Home Depot shares could be building toward a breakout.
That’s TradingAnalysis.com founder Todd Gordon’s latest call on the home improvement retailer’s stock, which has lost steam in the month after its most recent earnings report as shareholders worried about margin pressures, tied in part to the company’s $11 billion “One Home Depot” project meant to overhaul its online and in-store shopping experiences.
Even though Home Depot’s stock has fallen nearly 8% since it released its fiscal third-quarter results, its declines should be used to investors’ advantage, Gordon said Tuesday on CNBC’s “Trading Nation.”
The “One Home Depot” plan “should increase and make operations more efficient going forward,” Gordon said. “So, I do like the pullback here. I think it’s a short-term blip in an otherwise very strong uptrend.”
In addition to buying shares of Home Depot on its recent pullback, Gordon also liked the idea of using the options market to boost his potential gains.
“You can see that we obviously have a very, very strong uptrend here in Home Depot,” Gordon said, citing the chart. “Even in 2019, we could identify a pullback towards uptrend support here if we connect these lows.”
Having confirmed several floors of support including its 200-day moving average, displayed in red in the chart above, Home Depot’s action in recent weeks suggests the stock will at least stay above a key level, the trader said.
“You have a lot of support down into the 210 area, and as we zoom in even further, you can see that Home Depot has kind of dropped down into that [level] … several times to break through support,” Gordon said. “Buyers have stepped in, defended that level, and we’re starting to push higher.”
Home Depot opened above the $218 level on Wednesday after overcoming that area of resistance in Tuesday’s trading session.
But Gordon was anticipating a push even higher for the stock, possibly back to its early November highs.
“We have another resistance [level] to contend with around 224. I think that’s all quite doable, and … the prize that we might be targeting would be this gap close from that November earnings all the way up around the old highs around 240,” he said. “I don’t know if we’ll get that full push, but it certainly looks like we could at least break through this resistance and potentially move into the 230 mark.”

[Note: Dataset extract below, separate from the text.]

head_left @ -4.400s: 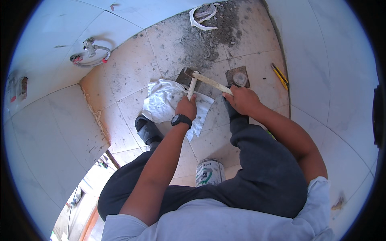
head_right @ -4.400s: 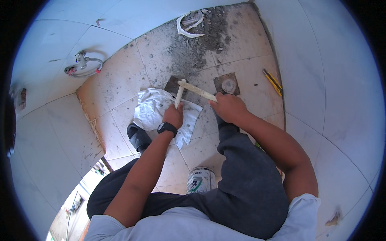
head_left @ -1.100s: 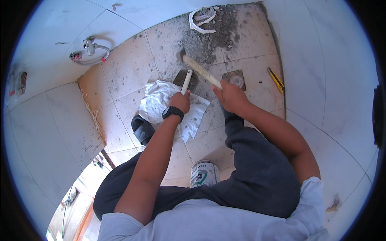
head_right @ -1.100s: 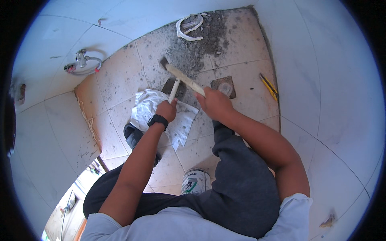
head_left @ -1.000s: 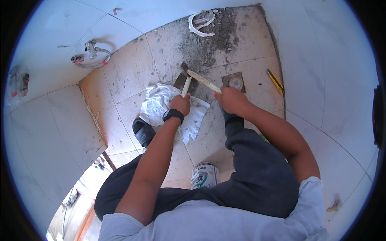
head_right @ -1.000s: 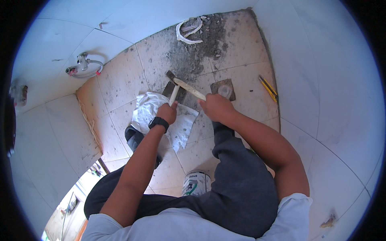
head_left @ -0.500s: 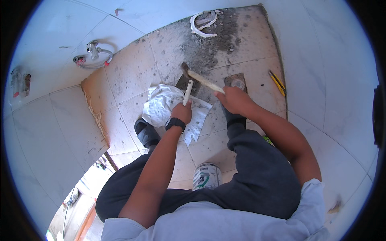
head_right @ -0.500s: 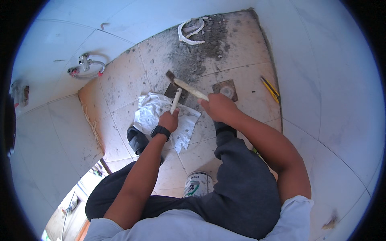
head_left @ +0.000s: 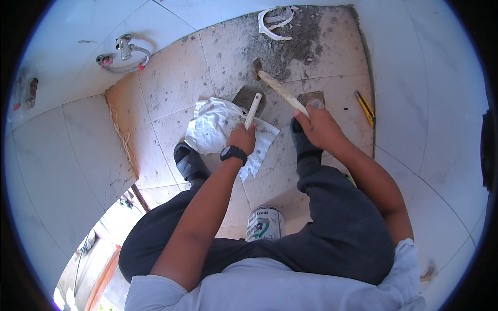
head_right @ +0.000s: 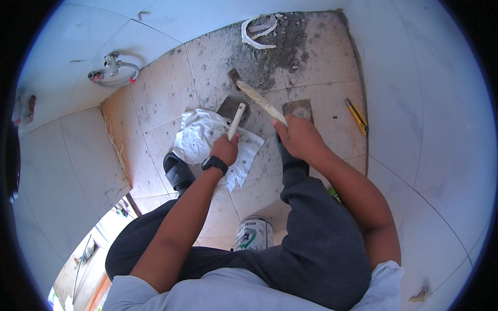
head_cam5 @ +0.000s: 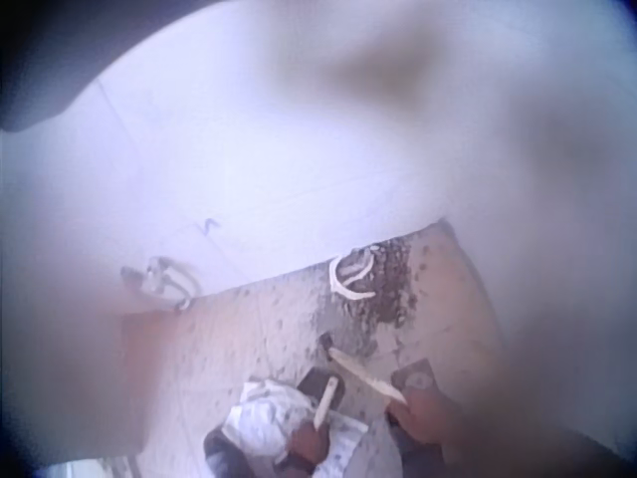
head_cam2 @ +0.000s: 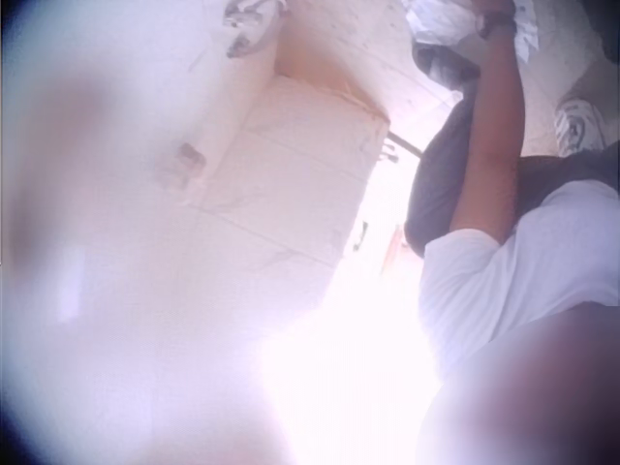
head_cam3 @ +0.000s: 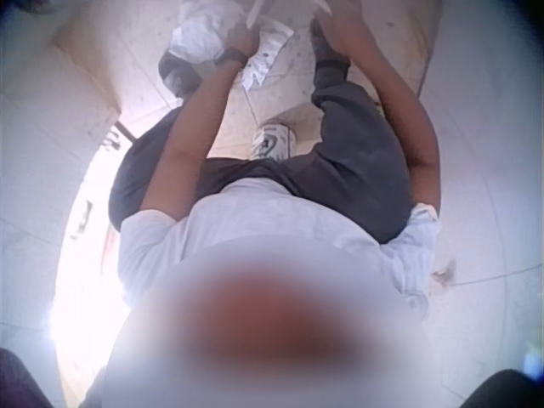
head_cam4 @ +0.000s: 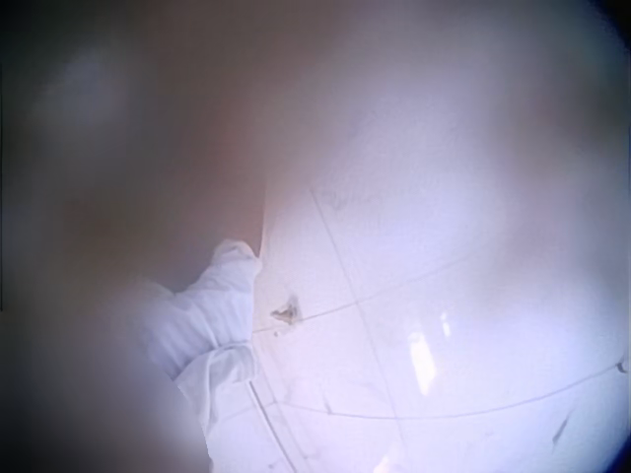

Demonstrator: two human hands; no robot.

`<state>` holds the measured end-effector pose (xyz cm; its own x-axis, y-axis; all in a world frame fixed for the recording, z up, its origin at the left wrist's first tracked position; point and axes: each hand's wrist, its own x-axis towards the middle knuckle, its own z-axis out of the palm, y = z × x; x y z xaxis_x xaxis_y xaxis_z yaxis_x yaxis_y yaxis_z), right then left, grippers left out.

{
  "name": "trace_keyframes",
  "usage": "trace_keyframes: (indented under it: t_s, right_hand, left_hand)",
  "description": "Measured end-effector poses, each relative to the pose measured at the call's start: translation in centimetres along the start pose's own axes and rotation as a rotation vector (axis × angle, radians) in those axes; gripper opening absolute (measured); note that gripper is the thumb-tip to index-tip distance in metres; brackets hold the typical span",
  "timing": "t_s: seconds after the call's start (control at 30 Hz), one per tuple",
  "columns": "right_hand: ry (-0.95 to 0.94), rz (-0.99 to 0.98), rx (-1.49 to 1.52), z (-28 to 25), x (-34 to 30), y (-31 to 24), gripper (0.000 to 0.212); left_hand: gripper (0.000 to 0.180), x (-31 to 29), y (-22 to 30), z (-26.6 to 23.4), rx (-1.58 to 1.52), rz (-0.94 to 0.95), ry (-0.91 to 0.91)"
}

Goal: The person uses a hammer and chisel to break and remove floor tiles. They repeatedly strike the chisel with the hammer to chip away at the tiles and underlying material, creating debris on the floor.

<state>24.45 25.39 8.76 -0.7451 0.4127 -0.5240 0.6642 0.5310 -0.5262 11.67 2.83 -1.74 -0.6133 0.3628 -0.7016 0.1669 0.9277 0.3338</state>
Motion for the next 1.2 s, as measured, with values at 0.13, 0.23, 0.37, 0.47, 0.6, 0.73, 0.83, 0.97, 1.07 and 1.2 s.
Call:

The way Gordon chose to capitalize on that prediction — which could mean new all-time highs for the stock — was by buying call options, or making a bullish bet, on Home Depot’s trajectory through the end of March.
“The option trade that I have ready for you guys will likely benefit even if we move up to that 230 mark,” Gordon said. “[I’m] going out into the March monthlys, we’re going to be buying the 225 call strike [and] selling the 235 call strike, which, again, would correspond to that gap close.”
That represents a bet that Home Depot will rise between about 3% and 7% by the end of March and, at the time of the trade, cost Gordon roughly $3.31, or $331 per spread, to execute.
“That’s all you can risk on this particular trade. Now, the way we like to position-size is that we generally try to risk about half of what we pay in terms of the debit. So, 330 cut in half roughly becomes $1.65 or $165 per option spread that you have at risk,” he said, adding that investors must “be sure to position-size such that you are in line with your risk tolerance.”
The trader’s one caveat was tied to the retailer’s next earnings report.
“We do have earnings coming up at the end of February, so we’ll decide if we want to carry this trade through earnings depending on how this overall trade is developing, but for now, we’re ready to go,” Gordon said.